- Genre: Science fiction drama
- Based on: The Invisible Man by H. G. Wells
- Written by: James Andrew Hall
- Directed by: Brian Lighthill
- Country of origin: United Kingdom
- Original language: English
- No. of episodes: 6

Production
- Producer: Barry Letts

Original release
- Network: BBC1
- Release: 4 September – 9 October 1984

= The Invisible Man (1984 TV series) =

1984 British TV series

The Invisible Man is a six-part television serial based on the science fiction/fantasy novella by H. G. Wells, screened by the BBC in the UK throughout September and October 1984. It was produced as part of the BBC1 Classic Serial strand, which incorporated numerous television adaptations of classic novels screened in serial form on Sunday afternoons. Out of all the numerous film and TV versions of H. G. Wells' 1897 book, this remains to date the most faithful to the original text. The series was adapted by James Andrew Hall and directed by Brian Lighthill.

==Plot==
Starring Pip Donaghy in the title role, the series follows the same plot as the original book, of a deranged scientist who discovers a formula by which to make himself invisible, but is driven to insanity by his inability to reverse the formula and is evoked to use his invisibility to terrorize those around him.

==Cast==
The show had the following casts:
- Pip Donaghy as Griffin – The Invisible Man
- David Gwillim as Dr. Samuel Kemp
- Lila Kaye as Mrs. Jenny Hall
- Ron Pember as Mr. George Hall
- Merelina Kendall as Lucy
- Gerald James as Dr. William Cuss
- Michael Sheard as Reverend Edward Bunting
- Frank Middlemass as Thomas Marvel
- Jonathan Adams as Teddy Henfrey
- Roy Holder as Sandy Wadgers
- John Quarmby as Constable Jaffers
- Frederick Treves as Colonel Adye

==Episodes==

| No. | Title | Original release date |
| 1 | "The Strange Man's Arrival" | 4 September 1984 |
A sinister stranger arrives in the small, quiet village of Iping, where he hires a room at the local inn.

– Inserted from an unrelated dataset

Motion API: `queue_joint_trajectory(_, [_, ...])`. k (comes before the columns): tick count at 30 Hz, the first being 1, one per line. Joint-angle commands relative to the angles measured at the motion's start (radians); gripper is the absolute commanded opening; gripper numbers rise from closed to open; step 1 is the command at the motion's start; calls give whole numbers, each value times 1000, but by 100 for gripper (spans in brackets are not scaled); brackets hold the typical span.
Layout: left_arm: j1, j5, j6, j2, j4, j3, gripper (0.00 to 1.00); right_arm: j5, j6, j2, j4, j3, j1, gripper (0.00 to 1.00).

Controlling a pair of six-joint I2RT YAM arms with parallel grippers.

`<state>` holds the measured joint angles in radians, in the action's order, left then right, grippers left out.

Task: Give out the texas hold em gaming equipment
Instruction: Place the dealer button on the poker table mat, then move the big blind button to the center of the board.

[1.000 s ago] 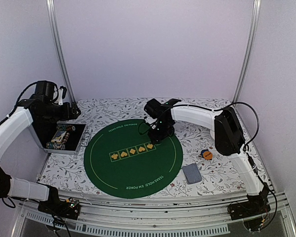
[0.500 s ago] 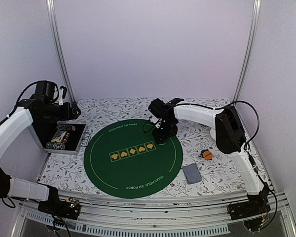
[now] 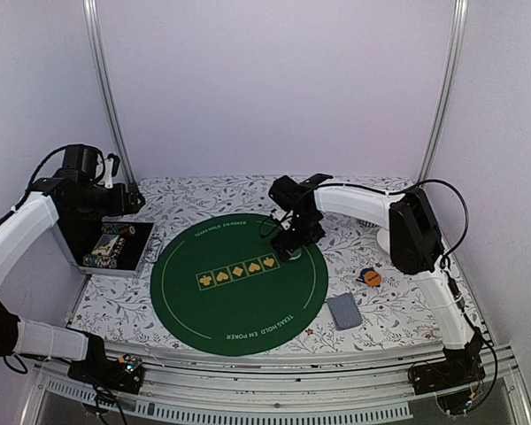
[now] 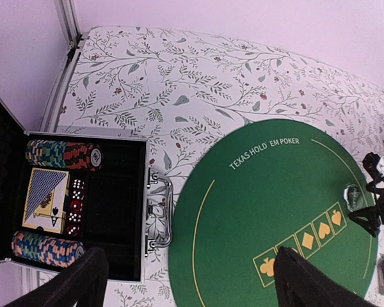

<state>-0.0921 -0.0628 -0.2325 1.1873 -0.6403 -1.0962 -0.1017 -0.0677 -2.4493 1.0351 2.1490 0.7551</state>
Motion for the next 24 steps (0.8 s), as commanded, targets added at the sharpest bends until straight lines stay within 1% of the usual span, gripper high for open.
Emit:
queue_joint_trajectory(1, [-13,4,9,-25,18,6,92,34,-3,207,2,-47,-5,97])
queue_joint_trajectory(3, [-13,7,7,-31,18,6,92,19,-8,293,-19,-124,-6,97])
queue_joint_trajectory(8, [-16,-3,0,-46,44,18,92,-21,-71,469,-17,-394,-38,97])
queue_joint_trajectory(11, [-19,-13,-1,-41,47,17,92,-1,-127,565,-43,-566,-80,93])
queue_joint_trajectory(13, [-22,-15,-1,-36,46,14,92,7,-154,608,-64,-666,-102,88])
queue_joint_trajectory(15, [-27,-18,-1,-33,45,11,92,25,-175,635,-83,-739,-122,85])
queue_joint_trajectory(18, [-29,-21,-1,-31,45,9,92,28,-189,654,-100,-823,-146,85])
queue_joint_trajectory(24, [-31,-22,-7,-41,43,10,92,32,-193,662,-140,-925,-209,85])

The innkeepers, Mr. and Mrs. Hall, are immediately unnerved by their guest's bizarre appearance, for his head is completely wrapped up in bandages, his eyes concealed by large dark goggles, and his body wrapped in a thick black coat despite the intense summer heat. As the locals become suspicious of the strange man, who seems to be conducting some kind of scientific experiment in the inn's parlour, Mr. and Mrs. Hall begin to wonder if they have made a dreadful mistake by allowing the stranger to stay...
| 2 | "The Unveiling of the Stranger" | 11 September 1984 |
As the stranger's conduct becomes more and more suspicious and he falls behind with his rent, Mr. and Mrs. Hall begin to fear that his wrappings conceal a terrible secret.
| 3 | "Mr. Marvel's Visit to Iping" | 18 September 1984 |
When Mr. and Mrs. Hall decide to finally confront the stranger, they receive a dreadful shock when he peels back his bandages and reveals he is completely invisible. Escaping from the inn, The Invisible Man enlists the services of a reluctant tramp named Thomas Marvel to help him steal his research books from the inn.
| 4 | "Dr. Kemp's Visitor" | 25 September 1984 |
After Thomas Marvel betrays the Invisible Man, the Invisible Man attempts to kill him but winds up being wounded by a gunshot. He flees to take refuge in the house of a young doctor named Samuel Kemp (played by David Gwillim).
| 5 | "Certain First Principles" | 2 October 1984 |
The Invisible Man reveals his true identity to Kemp – Griffin, Kemp's old university colleague. Recovering from the gunshot wound, he tells Kemp the story of how after leaving university, he discovered the formula for making himself invisible, but wound up alone and stray on the streets of London, struggling to survive in the open while unseen by those around him. He has been trying ever since to reverse the experiment, but he has other plans which involve Kemp himself...
| 6 | "The Hunting of The Invisible Man" | 9 October 1984 |
When Griffin reveals that he intends to begin a Reign of Terror and terrorize the vicinity with his invisibility, Kemp realizes that Griffin has been driven insane and summons the police. Feeling betrayed, Griffin announces that Kemp will be the first man killed in the Reign of Terror. The police, together with Kemp, concoct a plan to stop Griffin before it is too late.